Бородач замер с открытым ртом, попятился и сел в кресло у стола. Решетников вынул ключи из замка, захлопнул дверь. Затем забрал историю Ямковецкой, сложил пополам и спрятал в карман пальто.
— Кто вы такой и что вам здесь нужно? — быстро справился с испугом врач.
В дверь неожиданно постучали: «Семен Григорьевич! Вы у себя?»
Он покосился на дверь, затем поднял на Решетникова вопросительный взгляд.
— Скажи, что ты занят, — сквозь зубы приказал Решетников.
— Я… занят! — крикнул врач. — Зайдите попозже, Мария Николаевна!
Шаги удалились.
— Когда выписали Илону Ямковецкую? — спросил Решетников.
— Ямковецкую? — удивленно вскинул брови врач. — Насколько я знаю, ей до выписки еще далеко.
Решетников убрал пистолет и сел:
— Как это — далеко? — не понял. Она что, здесь?
— Могла бы быть выписана под амбулаторное наблюдение, но кто-то, как выяснилось, поставлял ей наркотики, и в результате рецидива наступило тяжелое осложнение. Положите карту на место, она вам не нужна. К тому же все данные введены в компьютер, и мы можем их распечатать.
— Хоть массовым тиражом, — кивнул Решетников. — Это мне на память о нашей встрече. Вы не ошибаетесь, док? Может быть, ее все-таки выписали?
Бородач усмехнулся и посмотрел на часы:
— Если только в последние два часа. Во время вечернего обхода она еще лежала в третьем изоляторе во втором корпусе.

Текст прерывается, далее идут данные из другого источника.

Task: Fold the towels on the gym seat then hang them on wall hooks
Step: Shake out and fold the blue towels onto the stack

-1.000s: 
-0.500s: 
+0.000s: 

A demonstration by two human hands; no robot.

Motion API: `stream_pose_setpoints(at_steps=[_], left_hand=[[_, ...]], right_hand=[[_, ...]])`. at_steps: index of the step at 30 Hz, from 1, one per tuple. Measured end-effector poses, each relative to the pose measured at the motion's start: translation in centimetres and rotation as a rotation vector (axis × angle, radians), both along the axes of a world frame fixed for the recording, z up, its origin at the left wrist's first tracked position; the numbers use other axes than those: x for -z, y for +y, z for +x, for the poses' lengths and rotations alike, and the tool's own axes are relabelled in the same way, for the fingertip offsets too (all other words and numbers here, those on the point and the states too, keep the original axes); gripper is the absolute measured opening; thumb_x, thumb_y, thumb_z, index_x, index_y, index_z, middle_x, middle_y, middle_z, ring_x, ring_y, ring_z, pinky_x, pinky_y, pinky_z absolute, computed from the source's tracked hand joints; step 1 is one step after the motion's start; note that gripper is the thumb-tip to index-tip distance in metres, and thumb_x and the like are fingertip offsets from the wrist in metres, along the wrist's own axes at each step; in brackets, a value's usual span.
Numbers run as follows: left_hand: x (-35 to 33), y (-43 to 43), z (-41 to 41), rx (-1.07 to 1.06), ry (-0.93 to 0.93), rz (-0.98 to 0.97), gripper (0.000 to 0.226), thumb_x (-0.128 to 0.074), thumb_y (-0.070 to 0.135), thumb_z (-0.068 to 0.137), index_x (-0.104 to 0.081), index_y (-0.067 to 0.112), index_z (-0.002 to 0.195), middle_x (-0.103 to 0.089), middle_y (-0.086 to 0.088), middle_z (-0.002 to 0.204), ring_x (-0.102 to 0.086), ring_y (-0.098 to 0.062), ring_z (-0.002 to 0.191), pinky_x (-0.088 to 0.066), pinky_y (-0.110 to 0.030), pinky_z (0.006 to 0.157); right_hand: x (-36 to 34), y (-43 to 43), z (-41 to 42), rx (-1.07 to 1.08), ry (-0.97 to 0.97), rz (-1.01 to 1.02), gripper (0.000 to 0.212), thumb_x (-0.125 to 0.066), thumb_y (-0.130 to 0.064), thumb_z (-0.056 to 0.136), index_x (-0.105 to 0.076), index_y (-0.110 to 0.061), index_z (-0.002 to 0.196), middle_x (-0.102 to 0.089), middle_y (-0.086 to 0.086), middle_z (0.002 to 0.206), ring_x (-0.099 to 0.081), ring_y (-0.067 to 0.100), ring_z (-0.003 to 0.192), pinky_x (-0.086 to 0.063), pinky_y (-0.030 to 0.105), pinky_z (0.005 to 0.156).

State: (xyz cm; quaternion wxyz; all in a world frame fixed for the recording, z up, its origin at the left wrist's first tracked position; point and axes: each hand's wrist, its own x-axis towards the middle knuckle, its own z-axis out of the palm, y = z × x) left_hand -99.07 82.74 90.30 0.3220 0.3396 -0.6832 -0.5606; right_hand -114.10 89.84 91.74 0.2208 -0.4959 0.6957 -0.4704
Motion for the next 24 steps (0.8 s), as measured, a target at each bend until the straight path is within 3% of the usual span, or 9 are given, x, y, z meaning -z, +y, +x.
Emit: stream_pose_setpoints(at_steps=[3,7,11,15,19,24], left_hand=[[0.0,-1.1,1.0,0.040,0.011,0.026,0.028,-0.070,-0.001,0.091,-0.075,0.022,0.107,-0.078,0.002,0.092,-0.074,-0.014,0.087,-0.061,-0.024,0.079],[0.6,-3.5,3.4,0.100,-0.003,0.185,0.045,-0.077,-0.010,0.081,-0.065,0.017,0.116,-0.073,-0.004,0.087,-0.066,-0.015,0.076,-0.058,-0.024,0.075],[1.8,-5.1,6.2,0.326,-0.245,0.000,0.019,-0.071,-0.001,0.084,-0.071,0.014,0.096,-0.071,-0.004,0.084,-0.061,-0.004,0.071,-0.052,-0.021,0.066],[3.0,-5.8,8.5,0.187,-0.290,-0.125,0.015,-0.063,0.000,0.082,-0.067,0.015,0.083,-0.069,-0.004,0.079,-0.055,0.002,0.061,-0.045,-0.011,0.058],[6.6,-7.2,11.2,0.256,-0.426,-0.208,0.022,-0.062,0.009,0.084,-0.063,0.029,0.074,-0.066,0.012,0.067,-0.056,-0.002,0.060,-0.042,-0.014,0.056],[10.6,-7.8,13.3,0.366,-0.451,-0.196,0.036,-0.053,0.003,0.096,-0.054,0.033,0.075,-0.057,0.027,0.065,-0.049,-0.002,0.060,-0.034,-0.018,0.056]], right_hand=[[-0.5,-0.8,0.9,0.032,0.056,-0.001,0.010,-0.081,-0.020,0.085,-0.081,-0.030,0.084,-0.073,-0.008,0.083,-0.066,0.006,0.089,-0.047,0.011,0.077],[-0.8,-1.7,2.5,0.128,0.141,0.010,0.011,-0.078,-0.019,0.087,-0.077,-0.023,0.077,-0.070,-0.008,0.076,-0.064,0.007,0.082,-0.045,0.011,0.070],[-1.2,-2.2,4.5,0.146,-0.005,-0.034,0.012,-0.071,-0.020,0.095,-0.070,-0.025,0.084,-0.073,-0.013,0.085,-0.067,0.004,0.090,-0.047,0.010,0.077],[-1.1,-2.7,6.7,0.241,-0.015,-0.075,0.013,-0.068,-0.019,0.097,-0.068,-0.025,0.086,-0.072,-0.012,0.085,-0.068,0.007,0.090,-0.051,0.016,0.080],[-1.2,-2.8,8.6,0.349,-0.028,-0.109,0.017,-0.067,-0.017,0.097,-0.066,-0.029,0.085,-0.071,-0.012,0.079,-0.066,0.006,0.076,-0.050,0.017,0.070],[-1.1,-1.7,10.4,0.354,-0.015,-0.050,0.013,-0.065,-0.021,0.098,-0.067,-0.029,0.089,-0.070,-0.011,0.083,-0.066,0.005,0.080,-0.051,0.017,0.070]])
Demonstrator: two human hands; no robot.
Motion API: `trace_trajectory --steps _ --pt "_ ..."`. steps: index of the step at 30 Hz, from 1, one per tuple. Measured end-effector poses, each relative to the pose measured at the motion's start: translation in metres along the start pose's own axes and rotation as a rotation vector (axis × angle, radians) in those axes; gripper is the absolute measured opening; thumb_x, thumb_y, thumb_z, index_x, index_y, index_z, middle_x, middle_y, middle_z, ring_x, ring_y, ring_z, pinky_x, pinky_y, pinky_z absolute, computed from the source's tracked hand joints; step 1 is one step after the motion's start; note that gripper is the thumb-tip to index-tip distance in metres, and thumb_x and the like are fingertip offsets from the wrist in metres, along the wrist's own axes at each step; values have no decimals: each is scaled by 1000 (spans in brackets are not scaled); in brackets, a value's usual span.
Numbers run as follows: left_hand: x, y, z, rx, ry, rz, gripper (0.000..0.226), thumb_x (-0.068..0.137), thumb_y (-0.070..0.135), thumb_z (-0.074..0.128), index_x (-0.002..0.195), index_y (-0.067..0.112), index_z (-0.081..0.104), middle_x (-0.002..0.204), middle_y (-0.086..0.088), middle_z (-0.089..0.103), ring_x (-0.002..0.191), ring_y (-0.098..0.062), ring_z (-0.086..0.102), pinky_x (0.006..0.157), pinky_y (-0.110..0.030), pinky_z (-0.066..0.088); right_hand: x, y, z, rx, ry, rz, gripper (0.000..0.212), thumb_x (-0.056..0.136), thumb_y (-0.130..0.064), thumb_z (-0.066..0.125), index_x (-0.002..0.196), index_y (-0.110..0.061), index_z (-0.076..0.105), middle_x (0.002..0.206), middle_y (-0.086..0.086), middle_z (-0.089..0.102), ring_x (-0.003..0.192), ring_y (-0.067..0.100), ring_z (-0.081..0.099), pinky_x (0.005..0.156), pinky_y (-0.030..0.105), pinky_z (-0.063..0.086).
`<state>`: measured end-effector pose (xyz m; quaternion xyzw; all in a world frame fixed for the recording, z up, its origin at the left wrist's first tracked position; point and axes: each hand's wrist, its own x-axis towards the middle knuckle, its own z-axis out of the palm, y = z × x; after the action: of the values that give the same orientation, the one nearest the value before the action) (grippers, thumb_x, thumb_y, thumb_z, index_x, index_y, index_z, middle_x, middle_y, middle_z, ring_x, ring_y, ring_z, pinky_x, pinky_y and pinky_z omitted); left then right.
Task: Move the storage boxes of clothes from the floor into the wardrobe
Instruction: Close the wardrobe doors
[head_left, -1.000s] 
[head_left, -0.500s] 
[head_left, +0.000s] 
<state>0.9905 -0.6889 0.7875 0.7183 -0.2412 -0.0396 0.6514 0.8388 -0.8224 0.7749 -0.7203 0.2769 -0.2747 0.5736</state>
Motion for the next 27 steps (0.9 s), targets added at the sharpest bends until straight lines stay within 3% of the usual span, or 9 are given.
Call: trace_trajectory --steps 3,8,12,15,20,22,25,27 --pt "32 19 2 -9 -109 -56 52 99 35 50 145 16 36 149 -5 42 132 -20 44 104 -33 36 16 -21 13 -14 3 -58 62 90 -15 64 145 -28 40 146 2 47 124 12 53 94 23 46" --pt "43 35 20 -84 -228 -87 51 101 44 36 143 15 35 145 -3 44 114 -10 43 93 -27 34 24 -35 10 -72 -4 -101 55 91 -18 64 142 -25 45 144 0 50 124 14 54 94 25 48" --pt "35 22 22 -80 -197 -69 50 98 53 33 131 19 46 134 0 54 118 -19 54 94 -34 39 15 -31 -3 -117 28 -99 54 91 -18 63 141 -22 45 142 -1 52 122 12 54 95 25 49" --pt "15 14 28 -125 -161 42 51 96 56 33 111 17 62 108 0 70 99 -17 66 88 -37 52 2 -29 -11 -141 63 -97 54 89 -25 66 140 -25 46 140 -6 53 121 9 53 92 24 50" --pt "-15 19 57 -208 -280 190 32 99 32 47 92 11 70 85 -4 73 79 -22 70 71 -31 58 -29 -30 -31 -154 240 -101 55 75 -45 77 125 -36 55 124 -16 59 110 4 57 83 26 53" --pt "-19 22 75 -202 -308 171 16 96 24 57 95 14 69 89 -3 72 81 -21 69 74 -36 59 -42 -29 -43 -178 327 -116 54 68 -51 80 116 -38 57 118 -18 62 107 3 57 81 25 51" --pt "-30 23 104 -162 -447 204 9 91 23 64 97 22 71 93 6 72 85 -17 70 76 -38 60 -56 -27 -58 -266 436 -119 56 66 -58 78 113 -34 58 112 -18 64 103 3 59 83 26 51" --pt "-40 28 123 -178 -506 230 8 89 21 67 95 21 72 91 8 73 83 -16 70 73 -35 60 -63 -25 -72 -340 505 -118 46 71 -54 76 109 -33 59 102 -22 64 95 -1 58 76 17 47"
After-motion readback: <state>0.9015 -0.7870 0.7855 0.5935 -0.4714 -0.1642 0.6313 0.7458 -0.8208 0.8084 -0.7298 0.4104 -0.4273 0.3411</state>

Решетников все еще не мог поверить:
— Давно?
— Что давно?
— Давно она… в изоляторе?
— Месяц.
— И что, она все это время не выходила?
— Почему? У нас не тюрьма. Но после того, как у нее под матрацем нашли шприц и ампулы с морфием, не выходила. Острый психоз — приходилось пристегивать ремнями во время приступов.
— Когда ей запретили выходить?
— Кажется, с конца прошлого месяца. Ямковецкая под патронажем главврача, как и все больные, содержащиеся в изоляторах. Не убраться ли вам подобру-поздорову, любезный? Я к ее лечению отношения не имею. Разве что по выходным во время дежурства.
— Главврач здесь?
— Здесь. Приехал часа полтора тому назад.
— Ее кто-нибудь навещает?
— Бабушка, один раз — сестра.
То ли врач был не в курсе, то ли темнил: бабушка Илоны, Панафидина, судя по тому, что утром Решетникову рассказала Полина Евграфовна Подлесова в Кимрах, умерла седьмого августа, а до этого понятия не имела, куда замелась ее непутевая внучка; что касается сестры, то ее и вовсе не было, иначе Подлесова непременно упомянула бы о ней.
— Разве у нее есть сестра?
— Я не в курсе. Во время моего дежурства к ней приезжала старшая сестра. Так она назвалась.
— Когда это было?
— Числа шестого… да, шестого, в прошлую субботу.
— Она не могла передать ей наркотики?
— Исключено. Во-первых, наркотик у Ямковецкой обнаружили до того, а во-вторых, я не разрешил свидание: ей тогда вводили феназепам, и она спала в течение трех суток.
— Вы знаете всех больных?
Врач мотнул головой и отодвинулся вместе с креслом на колесиках к шкафу.
— Нет, конечно. Их тут восемьдесят шесть человек.
Решетников насчитал семьдесят восемь карточек, но уточнять не счел нужным.
— Но Ямковецкую вы знаете, — констатировал.
— Она долгожительница, оттого и знаю. Почти полгода у нас.